The Scale75 Wood and Leather set, SKU SSE-004, is worth buying if you want a straightforward set of eight base colors covering wood tones through leather browns, and you would rather build shading and grain by hand than lean on a dedicated ink effect. It is a plainer, more traditional box than its closest competitor, and that is a genuine difference worth understanding before you buy.
What is in the box
8 colors at 17ml each:
| Color | Type | What it is for |
|---|---|---|
| Birch | base | Pale, almost neutral wood tone |
| Sandalwood | base | Warm mid tan, general wood base |
| Iroko | base | Golden brown, richer hardwood tone |
| Orange Leather | base | Warm reddish brown, fresh worked leather |
| Walnut | base | Cool mid brown, aged wood |
| Red Leather | base | Dark reddish brown, deep leather shadow |
| Brown Leather | base | Standard mid brown leather tone |
| Black Leather | base | Near black brown, darkest leather and deepest shadow |
Every color in this set is a straight opaque base, unlike the Vallejo equivalent covered in our Vallejo Wood and Leather guide, which pairs its base colors with two dedicated ink effects for grain and wear. This is the real difference between the two sets, and worth spelling out directly since they compete for the same shelf space: Vallejo gives you fewer base colors plus two glazing inks that do grain and grime for you, while Scale75 gives you a fuller run of straight base tones, from pale birch through to near black leather, and expects you to build the shading and grain by layering and edge highlighting the way you would with any traditional palette.

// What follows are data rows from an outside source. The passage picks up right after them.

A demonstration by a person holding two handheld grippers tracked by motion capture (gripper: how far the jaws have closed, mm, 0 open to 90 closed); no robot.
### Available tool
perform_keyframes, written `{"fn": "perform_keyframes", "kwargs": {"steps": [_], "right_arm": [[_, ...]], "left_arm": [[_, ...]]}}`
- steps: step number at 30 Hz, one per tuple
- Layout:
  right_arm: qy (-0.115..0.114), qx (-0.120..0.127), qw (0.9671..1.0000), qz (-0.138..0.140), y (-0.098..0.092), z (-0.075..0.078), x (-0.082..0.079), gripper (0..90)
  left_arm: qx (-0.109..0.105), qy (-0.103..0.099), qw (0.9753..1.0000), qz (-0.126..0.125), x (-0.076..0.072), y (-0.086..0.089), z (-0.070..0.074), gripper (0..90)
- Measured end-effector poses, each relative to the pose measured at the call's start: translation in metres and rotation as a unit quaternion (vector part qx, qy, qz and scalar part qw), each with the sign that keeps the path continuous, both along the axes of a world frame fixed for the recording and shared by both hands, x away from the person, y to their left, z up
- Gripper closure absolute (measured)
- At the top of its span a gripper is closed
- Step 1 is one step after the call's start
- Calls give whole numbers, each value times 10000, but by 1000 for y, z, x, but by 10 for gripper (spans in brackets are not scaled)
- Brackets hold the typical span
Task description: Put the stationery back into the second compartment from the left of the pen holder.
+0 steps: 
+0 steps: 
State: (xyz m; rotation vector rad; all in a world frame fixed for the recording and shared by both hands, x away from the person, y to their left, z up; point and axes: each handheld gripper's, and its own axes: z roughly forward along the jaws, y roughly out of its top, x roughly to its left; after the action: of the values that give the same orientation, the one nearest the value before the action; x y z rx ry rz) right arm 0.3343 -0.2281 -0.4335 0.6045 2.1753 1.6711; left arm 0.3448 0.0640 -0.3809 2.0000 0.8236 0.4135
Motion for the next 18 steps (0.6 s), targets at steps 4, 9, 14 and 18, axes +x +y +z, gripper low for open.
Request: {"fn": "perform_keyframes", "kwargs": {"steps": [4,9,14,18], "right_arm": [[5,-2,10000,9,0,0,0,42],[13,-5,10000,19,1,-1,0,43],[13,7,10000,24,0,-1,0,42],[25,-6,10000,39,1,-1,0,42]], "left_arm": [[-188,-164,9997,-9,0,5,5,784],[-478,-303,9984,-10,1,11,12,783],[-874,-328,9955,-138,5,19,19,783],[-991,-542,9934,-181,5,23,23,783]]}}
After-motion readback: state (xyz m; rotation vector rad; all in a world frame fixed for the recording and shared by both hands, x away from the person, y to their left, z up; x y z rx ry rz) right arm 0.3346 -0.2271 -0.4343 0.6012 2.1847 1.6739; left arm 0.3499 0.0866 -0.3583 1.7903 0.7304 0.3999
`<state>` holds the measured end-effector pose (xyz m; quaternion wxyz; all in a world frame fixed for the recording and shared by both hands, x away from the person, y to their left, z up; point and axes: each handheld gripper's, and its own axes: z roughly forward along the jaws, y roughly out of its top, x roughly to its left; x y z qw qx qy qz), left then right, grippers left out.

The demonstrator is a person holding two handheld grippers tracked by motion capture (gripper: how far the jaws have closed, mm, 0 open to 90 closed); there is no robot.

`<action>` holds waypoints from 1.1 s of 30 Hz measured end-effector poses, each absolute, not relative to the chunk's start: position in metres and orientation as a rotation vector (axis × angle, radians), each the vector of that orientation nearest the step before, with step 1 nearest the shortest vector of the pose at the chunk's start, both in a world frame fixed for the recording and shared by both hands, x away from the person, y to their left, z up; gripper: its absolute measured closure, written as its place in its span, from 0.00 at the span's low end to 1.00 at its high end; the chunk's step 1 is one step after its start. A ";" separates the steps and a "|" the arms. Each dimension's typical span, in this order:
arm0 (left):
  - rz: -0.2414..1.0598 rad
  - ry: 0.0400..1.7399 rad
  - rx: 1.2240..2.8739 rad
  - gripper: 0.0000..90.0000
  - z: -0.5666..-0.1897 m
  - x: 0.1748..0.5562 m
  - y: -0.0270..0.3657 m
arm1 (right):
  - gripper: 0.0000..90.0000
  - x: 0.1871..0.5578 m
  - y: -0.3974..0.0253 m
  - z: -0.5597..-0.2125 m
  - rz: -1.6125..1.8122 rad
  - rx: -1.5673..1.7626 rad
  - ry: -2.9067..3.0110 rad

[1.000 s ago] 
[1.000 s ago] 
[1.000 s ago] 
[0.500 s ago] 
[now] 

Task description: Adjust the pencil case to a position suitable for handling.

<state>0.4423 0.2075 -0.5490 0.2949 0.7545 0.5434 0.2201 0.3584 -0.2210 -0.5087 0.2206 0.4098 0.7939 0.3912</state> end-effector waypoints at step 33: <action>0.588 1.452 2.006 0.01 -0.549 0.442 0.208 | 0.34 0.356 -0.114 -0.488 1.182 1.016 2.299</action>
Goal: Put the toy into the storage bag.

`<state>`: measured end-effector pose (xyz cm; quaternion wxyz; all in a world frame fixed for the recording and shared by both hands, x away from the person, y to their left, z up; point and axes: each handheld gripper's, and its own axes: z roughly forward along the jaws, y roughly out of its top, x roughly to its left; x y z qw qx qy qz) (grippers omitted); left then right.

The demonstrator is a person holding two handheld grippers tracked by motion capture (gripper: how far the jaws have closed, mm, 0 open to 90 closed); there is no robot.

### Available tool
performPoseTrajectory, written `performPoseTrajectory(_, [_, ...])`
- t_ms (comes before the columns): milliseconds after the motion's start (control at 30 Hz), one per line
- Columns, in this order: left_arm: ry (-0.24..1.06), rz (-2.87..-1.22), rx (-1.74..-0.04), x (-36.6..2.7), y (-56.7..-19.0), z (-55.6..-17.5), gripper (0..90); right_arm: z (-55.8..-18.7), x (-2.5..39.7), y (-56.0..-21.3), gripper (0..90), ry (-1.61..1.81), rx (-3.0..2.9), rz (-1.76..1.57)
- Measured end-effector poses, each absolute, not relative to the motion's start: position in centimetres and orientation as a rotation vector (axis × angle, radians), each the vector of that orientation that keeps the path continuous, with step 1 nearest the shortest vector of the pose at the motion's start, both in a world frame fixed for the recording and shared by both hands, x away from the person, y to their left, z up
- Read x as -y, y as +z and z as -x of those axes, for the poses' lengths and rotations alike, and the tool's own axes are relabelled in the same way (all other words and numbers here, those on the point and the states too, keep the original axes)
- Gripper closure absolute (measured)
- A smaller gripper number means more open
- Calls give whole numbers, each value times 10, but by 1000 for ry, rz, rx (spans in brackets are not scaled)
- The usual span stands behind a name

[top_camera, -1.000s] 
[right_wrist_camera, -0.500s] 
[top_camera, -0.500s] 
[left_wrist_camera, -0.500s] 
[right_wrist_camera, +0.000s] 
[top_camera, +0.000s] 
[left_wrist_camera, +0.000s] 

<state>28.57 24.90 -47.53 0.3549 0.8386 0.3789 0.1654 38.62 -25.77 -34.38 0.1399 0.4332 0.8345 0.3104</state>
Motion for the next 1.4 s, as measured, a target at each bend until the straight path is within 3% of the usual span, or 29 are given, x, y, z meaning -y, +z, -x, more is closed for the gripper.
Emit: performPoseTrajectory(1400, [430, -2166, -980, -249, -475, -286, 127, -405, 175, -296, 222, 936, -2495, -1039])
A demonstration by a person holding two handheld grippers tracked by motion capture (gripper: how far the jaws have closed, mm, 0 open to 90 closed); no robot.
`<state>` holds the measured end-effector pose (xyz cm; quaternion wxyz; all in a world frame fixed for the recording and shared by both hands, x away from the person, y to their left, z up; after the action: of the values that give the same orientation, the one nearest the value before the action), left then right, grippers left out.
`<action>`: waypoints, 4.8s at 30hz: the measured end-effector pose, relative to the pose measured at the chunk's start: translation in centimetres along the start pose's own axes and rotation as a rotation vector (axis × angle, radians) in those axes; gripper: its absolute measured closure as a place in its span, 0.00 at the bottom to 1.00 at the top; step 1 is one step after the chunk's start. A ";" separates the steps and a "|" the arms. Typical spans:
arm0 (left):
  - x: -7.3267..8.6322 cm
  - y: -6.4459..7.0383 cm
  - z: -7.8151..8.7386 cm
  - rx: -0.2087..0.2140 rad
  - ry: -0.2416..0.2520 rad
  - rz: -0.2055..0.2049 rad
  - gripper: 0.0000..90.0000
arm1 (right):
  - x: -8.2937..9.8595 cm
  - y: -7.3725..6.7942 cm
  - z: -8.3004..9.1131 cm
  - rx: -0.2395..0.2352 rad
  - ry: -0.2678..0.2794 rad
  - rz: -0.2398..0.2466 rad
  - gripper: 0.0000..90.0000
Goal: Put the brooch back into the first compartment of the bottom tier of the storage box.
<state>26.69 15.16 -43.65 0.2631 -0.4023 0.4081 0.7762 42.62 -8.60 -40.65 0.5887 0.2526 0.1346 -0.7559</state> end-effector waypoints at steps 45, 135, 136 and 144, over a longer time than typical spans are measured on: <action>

Neither approach is strictly better. The Scale75 box hands you more distinct starting colors to pick from without needing to thin and test an ink first, which suits a painter who prefers predictable, direct coverage. The Vallejo box gets a convincing grain and wear effect faster once you have practiced the ink technique, at the cost of two fewer straight base colors.
Coverage gaps
There is no dedicated ink, wash, or glaze paint in this set, so recess shading and any streaked grain effect need to be built with traditional layering, dry brushing, or a wash pulled from outside the box. There is also no metallic tone included for buckles, nails, or fittings on leather gear.
Availability is also worth a note before you buy. This set ships reliably through Scale75's own store and several specialty retailers, but Amazon US listings for this specific SKU have been inconsistent, so check current stock before assuming next day shipping the way you might for a more mainstream brand.
Who it suits, who should skip it
This suits painters who already work comfortably with straight layering and want a tight, purpose built range of wood and leather browns without hunting through a full Scale75 Scalecolor catalog. It also suits anyone who finds ink glazing fiddly and prefers direct, opaque coverage they can control precisely.
Skip it if you specifically want the fast grain effect an ink glaze produces, in which case the Vallejo Wood and Leather set is the more direct fit. Skip it too if wood and leather only appear as a minor accent on your models, where a single general brown from your existing collection will do the job.
Check current listings here: Scale75 Wood and Leather Paint Set on Amazon(affiliate link), and if it is out of stock, Scale75's own online store carries the set directly.
FAQ
Does the Scale75 Wood and Leather set include any washes or inks?
No. All eight colors are straight opaque base paints. Shading and grain effects are built by hand rather than with a dedicated ink, unlike the Vallejo version of this set.
How does this compare to Vallejo's Wood and Leather set?
Vallejo's version pairs six base colors with two glazing inks for grain and wear effects. Scale75's version trades those two inks for two more straight base colors instead, covering a fuller range from pale to near black. See our Vallejo Wood and Leather guide for the full breakdown.
Is this set good for painting wood grain texture?
The colors give you the right tonal range, but you will need to build grain by hand with dry brushing or thin glazes of your own, since there is no dedicated grain effect paint included.
What is the darkest color in the set for deep leather shadow?
Black Leather, a near black brown, is the darkest tone included and works as both a deep shadow and a base for very dark leather gear.
Is this set easy to find on Amazon?
Availability has been inconsistent for this specific set on Amazon US. Check current stock before ordering, or buy directly from Scale75's own store as a reliable fallback.